When the string "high" occurs in a line of the records, show that line.

[Collected data]
=== Section Start ===

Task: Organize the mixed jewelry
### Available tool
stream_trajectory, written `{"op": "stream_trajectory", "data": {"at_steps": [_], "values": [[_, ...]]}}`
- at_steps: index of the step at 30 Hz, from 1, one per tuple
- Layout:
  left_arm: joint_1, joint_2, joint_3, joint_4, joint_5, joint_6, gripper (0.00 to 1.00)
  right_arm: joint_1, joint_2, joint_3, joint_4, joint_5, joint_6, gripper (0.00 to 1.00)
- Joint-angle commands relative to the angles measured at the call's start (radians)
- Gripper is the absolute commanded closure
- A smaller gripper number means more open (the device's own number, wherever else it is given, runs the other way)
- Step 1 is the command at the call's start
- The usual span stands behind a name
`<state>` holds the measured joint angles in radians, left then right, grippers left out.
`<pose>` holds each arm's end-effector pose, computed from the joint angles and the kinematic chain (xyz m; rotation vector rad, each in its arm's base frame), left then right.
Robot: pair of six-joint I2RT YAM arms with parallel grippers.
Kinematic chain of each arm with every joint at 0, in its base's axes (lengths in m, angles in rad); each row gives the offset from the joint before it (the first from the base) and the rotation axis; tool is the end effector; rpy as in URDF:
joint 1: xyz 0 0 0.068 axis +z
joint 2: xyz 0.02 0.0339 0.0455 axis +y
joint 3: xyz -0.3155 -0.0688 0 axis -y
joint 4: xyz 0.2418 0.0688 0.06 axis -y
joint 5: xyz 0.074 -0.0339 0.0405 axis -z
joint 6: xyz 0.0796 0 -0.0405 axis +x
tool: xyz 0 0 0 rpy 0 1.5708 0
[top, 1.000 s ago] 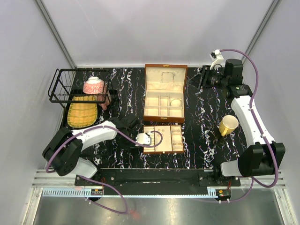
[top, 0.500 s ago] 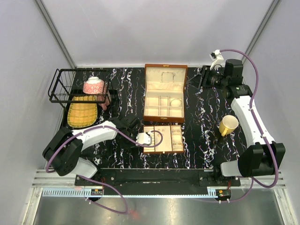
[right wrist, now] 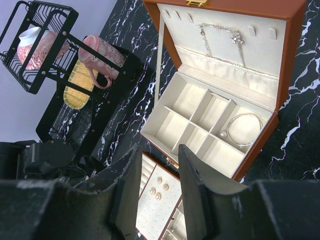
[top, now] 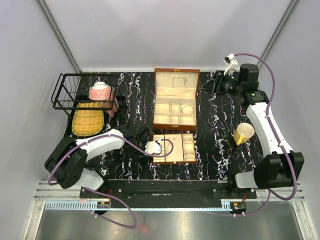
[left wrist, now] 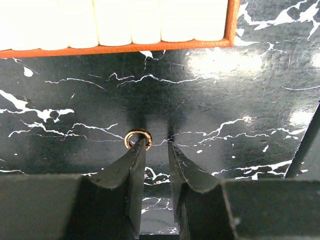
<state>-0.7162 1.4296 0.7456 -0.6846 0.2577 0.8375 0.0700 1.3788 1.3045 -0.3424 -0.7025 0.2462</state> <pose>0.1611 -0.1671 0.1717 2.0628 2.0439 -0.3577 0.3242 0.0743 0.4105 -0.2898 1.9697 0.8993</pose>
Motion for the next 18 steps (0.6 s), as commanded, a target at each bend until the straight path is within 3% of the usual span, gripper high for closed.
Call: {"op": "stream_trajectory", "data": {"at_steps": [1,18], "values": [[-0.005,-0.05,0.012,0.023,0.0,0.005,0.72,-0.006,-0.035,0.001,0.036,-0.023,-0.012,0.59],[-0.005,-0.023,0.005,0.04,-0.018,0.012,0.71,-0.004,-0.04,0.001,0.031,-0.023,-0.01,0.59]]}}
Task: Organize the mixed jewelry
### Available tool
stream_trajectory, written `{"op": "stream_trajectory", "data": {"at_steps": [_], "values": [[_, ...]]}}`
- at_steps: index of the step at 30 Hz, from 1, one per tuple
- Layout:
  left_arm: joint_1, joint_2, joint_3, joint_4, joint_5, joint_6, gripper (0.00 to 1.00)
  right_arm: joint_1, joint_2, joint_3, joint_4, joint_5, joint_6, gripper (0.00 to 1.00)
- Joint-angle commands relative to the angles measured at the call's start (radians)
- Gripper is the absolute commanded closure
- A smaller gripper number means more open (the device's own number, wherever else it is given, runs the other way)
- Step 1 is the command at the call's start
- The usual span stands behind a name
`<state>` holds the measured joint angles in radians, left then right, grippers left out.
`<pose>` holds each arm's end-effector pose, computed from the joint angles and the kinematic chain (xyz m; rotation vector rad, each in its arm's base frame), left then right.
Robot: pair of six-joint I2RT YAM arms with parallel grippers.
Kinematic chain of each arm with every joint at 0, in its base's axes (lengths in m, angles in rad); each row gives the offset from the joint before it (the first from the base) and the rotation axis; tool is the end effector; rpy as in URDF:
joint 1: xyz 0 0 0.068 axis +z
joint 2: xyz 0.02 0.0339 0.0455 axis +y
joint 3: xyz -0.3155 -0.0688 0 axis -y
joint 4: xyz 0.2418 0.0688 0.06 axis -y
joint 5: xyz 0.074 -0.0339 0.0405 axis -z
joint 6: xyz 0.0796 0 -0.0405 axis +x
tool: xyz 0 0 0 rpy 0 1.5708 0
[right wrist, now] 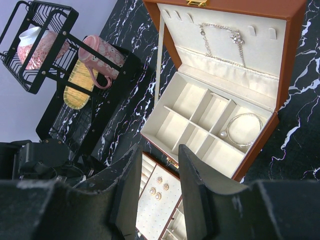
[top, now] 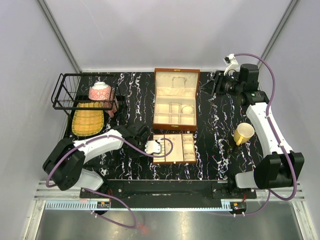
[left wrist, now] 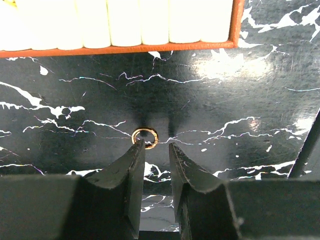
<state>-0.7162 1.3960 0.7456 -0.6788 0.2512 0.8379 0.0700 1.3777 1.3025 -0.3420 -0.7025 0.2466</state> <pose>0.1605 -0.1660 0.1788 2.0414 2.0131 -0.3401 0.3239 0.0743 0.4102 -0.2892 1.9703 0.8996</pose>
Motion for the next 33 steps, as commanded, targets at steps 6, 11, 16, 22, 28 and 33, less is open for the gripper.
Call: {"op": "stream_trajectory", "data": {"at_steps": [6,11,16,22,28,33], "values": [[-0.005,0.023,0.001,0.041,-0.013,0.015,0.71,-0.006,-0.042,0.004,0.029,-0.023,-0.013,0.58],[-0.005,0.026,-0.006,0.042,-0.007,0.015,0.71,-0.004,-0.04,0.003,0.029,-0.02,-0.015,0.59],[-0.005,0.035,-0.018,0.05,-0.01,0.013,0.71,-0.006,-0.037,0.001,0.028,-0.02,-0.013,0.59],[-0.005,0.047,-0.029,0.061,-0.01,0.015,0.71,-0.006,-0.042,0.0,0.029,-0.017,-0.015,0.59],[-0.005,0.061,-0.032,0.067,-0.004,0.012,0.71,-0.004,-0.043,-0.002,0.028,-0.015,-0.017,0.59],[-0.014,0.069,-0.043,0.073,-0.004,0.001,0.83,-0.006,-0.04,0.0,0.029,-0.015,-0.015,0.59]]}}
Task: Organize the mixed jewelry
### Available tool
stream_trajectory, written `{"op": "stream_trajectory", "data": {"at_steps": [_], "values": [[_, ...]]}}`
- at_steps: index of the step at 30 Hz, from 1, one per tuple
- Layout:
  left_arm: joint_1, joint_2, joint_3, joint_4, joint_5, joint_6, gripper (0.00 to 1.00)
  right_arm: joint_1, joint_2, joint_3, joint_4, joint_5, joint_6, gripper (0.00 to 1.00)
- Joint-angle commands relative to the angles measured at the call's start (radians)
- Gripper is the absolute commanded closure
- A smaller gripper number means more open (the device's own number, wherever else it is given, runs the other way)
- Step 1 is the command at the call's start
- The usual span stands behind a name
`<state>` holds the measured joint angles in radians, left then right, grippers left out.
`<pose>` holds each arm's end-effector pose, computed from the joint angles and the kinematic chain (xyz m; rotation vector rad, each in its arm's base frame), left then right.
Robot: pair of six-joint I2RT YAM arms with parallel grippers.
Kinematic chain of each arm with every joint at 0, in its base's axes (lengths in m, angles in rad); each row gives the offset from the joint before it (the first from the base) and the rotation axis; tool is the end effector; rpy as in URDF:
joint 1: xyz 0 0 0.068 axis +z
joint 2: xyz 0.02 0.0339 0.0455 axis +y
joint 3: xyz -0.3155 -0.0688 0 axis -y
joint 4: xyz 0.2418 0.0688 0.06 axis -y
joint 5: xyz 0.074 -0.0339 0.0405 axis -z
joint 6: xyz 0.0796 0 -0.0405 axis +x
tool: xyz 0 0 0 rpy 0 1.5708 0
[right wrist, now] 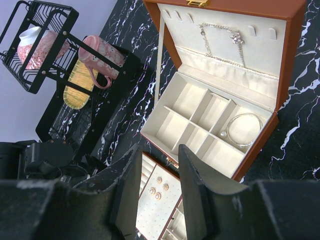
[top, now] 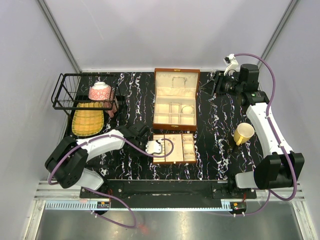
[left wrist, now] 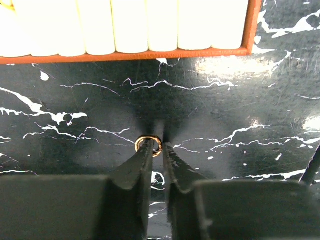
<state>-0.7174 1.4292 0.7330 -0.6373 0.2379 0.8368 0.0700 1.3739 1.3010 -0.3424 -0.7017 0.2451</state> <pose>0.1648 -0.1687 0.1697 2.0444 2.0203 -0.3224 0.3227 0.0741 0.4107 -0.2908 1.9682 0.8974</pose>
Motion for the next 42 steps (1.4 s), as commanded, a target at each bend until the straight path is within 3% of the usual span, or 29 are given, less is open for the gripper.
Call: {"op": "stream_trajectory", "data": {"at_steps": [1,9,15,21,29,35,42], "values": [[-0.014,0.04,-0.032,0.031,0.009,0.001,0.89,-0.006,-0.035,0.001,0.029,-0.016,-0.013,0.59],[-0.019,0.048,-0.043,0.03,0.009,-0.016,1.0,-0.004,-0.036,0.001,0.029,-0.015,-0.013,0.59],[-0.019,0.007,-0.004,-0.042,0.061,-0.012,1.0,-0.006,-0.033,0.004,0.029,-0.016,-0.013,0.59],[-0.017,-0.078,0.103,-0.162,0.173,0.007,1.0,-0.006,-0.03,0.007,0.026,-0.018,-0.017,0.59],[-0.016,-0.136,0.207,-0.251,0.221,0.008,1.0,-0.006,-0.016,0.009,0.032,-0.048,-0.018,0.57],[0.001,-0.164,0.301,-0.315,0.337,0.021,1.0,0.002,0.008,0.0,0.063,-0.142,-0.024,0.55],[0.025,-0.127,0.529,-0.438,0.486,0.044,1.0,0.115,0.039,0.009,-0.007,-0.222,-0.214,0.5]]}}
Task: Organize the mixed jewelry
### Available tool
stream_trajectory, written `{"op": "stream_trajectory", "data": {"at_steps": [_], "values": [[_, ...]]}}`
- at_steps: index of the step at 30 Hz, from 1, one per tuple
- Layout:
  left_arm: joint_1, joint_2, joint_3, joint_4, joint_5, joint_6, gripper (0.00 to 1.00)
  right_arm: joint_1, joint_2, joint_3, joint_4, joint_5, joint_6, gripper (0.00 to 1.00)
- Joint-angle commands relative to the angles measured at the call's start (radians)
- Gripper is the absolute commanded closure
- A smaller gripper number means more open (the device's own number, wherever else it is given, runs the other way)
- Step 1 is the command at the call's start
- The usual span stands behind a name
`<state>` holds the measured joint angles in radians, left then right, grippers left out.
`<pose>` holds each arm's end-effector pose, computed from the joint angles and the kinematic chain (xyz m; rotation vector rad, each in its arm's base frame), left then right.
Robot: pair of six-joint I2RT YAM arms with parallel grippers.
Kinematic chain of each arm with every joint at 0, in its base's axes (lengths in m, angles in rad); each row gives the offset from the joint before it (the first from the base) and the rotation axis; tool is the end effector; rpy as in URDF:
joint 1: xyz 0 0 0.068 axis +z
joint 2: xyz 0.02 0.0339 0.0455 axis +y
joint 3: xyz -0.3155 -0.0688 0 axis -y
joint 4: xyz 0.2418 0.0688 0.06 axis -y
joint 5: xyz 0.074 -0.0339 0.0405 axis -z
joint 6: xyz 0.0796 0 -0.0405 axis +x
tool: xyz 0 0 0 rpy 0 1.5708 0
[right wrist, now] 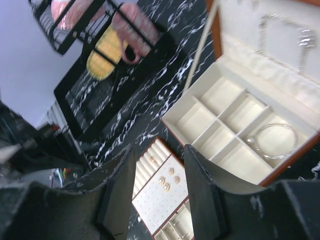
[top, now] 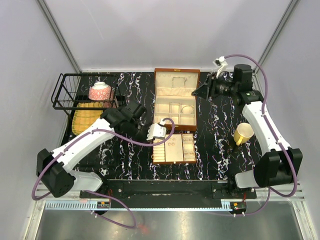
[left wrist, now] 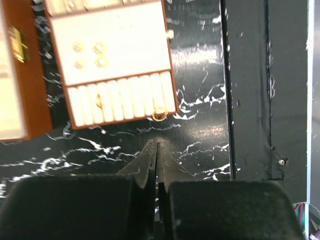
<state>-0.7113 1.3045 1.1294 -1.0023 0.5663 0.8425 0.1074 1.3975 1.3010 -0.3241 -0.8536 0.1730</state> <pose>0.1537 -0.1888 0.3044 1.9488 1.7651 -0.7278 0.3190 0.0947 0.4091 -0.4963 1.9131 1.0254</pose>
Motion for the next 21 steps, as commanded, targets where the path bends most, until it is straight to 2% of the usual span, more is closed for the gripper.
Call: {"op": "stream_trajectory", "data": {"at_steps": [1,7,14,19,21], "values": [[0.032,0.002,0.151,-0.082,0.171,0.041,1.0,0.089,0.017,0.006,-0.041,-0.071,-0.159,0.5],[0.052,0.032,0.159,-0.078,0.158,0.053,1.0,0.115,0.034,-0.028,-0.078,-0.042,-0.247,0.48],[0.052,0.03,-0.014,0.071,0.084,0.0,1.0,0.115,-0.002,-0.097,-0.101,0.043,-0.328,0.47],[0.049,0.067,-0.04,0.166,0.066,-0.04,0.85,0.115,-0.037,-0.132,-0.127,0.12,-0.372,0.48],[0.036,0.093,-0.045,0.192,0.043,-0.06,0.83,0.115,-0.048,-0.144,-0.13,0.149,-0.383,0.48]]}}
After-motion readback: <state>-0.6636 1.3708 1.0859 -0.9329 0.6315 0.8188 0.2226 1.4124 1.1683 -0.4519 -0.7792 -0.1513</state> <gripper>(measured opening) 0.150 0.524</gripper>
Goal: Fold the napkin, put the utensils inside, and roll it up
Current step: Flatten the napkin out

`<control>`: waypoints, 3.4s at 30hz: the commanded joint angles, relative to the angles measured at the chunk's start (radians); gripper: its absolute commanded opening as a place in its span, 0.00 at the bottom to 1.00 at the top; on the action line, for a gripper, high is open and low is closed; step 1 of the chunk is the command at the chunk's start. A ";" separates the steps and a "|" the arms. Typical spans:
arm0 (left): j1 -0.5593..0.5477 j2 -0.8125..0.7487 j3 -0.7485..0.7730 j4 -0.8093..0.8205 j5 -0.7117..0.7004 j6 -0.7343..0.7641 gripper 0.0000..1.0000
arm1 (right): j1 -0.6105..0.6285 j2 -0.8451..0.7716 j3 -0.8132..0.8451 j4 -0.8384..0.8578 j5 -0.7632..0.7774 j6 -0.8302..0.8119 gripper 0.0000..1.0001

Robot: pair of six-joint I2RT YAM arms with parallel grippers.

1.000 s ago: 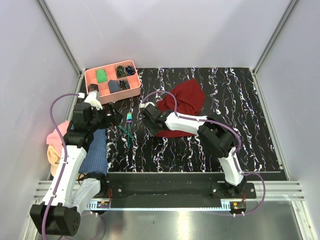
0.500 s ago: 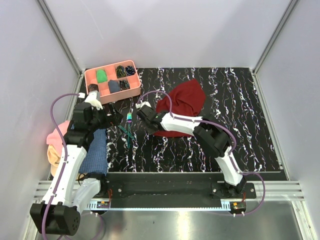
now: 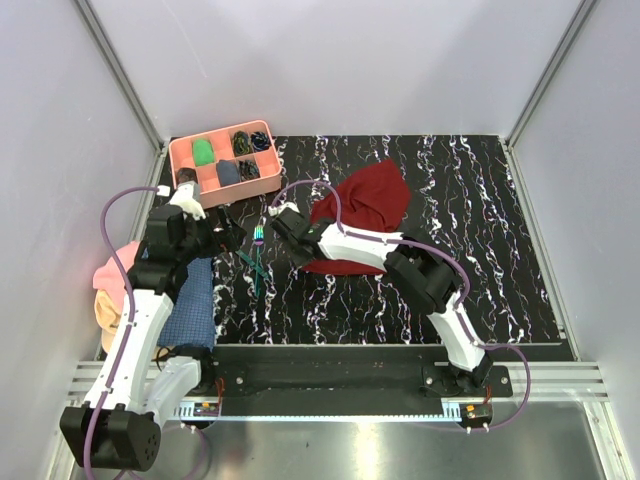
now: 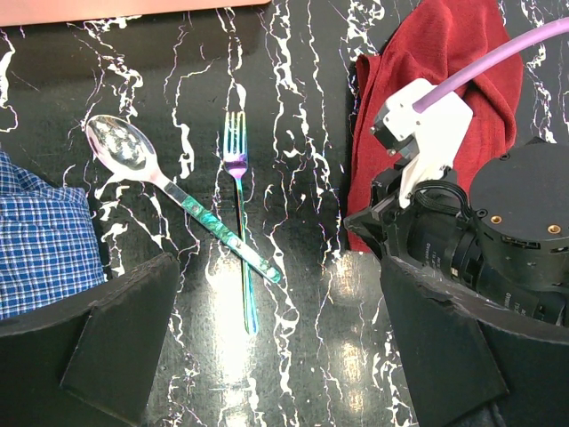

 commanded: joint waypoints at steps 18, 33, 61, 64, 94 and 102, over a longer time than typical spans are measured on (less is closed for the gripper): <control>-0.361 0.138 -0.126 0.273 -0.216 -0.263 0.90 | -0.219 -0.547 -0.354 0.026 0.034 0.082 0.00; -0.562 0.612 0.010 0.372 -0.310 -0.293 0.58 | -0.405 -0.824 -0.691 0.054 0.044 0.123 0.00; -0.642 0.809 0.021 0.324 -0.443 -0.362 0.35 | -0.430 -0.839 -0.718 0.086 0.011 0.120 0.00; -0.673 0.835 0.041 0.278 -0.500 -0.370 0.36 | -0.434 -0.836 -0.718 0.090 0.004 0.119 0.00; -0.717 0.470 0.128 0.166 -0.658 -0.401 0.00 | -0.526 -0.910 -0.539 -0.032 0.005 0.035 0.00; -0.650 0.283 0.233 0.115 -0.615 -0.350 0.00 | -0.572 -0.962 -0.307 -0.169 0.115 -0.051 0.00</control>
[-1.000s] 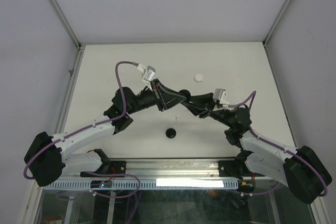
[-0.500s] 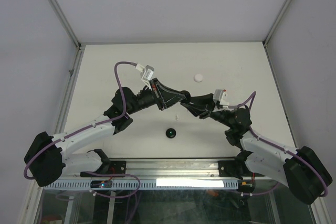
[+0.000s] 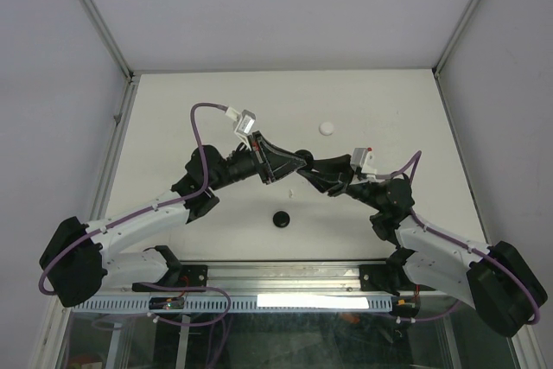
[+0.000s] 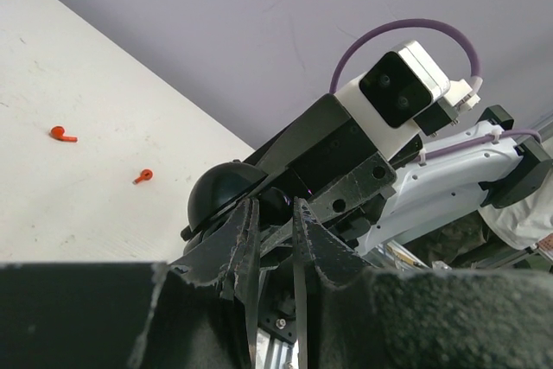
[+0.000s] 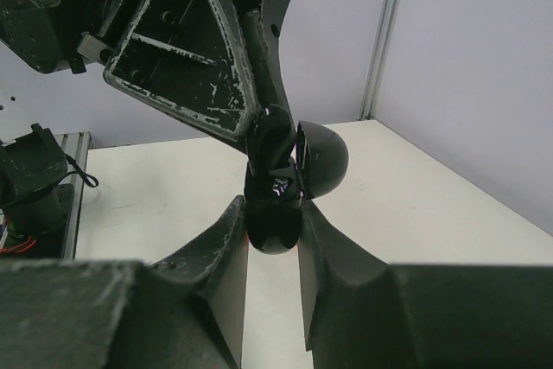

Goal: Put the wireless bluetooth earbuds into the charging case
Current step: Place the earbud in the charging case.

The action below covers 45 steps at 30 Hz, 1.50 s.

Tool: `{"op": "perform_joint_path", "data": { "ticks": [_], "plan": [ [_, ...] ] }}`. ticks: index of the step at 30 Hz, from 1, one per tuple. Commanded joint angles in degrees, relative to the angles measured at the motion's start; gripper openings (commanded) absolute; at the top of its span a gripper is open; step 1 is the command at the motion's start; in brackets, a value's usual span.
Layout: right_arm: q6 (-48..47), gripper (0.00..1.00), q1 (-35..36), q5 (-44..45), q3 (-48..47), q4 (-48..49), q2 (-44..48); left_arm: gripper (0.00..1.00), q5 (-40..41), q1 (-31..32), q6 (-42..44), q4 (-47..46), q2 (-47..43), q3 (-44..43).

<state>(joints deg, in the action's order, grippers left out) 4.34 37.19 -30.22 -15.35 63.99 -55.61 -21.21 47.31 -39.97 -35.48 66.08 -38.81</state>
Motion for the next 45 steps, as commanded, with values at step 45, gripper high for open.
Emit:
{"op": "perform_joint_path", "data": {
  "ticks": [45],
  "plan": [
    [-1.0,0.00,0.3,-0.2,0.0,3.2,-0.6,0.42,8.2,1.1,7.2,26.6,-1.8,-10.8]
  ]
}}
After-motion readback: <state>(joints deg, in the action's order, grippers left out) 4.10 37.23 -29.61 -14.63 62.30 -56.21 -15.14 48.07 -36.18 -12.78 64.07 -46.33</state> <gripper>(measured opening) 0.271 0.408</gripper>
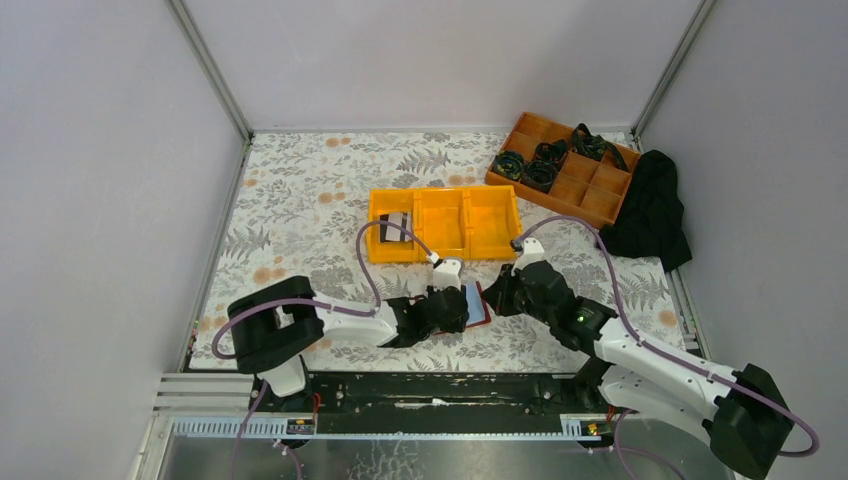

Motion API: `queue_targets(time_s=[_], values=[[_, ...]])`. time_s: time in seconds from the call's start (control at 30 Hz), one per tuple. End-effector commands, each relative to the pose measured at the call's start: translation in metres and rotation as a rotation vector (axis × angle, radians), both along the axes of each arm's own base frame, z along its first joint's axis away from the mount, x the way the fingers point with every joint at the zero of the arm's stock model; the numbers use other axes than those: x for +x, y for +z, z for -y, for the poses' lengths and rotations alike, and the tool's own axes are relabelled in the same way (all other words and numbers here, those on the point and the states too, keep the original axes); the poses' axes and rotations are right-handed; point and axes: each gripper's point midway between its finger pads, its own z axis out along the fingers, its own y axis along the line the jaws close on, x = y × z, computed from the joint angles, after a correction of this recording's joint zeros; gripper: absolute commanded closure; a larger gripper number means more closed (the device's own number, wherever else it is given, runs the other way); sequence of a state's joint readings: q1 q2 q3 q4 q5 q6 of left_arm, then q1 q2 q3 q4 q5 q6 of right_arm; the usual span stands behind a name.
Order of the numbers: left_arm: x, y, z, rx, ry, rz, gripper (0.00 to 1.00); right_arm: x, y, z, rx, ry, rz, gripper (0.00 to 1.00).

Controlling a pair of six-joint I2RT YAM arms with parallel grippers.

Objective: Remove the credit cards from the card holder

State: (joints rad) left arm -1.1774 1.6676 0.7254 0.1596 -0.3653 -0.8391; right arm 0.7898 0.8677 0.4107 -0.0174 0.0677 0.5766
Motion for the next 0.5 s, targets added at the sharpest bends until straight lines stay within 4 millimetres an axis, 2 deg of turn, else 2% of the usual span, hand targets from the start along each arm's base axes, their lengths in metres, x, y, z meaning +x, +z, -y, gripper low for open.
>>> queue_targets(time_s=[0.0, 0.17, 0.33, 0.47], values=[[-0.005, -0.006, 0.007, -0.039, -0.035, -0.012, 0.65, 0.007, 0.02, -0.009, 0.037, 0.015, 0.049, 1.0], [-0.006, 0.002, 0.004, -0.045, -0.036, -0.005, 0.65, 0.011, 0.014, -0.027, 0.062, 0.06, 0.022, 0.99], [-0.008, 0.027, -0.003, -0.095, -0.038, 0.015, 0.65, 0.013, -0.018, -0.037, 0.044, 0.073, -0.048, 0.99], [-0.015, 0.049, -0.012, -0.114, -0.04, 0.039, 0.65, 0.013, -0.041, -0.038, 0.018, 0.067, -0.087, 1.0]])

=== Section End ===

▶ _RESULT_
Motion for the next 18 steps (0.6 s), as commanded, a target at each bend until the straight path is within 3% of the usual span, gripper high for closed.
`<control>`: waypoints, 3.4s at 30hz: the commanded joint angles, relative to the angles measured at the chunk's start (radians); gripper: its absolute commanded opening as a place in its span, 0.00 at the bottom to 1.00 at the top; on the action line, for a gripper, high is open and low is closed; step 1 of the chunk is the command at the chunk's start. A ";" separates the steps and a "|" the arms. Typical spans:
Motion for the next 45 steps, as commanded, with values at step 45, gripper high for open.

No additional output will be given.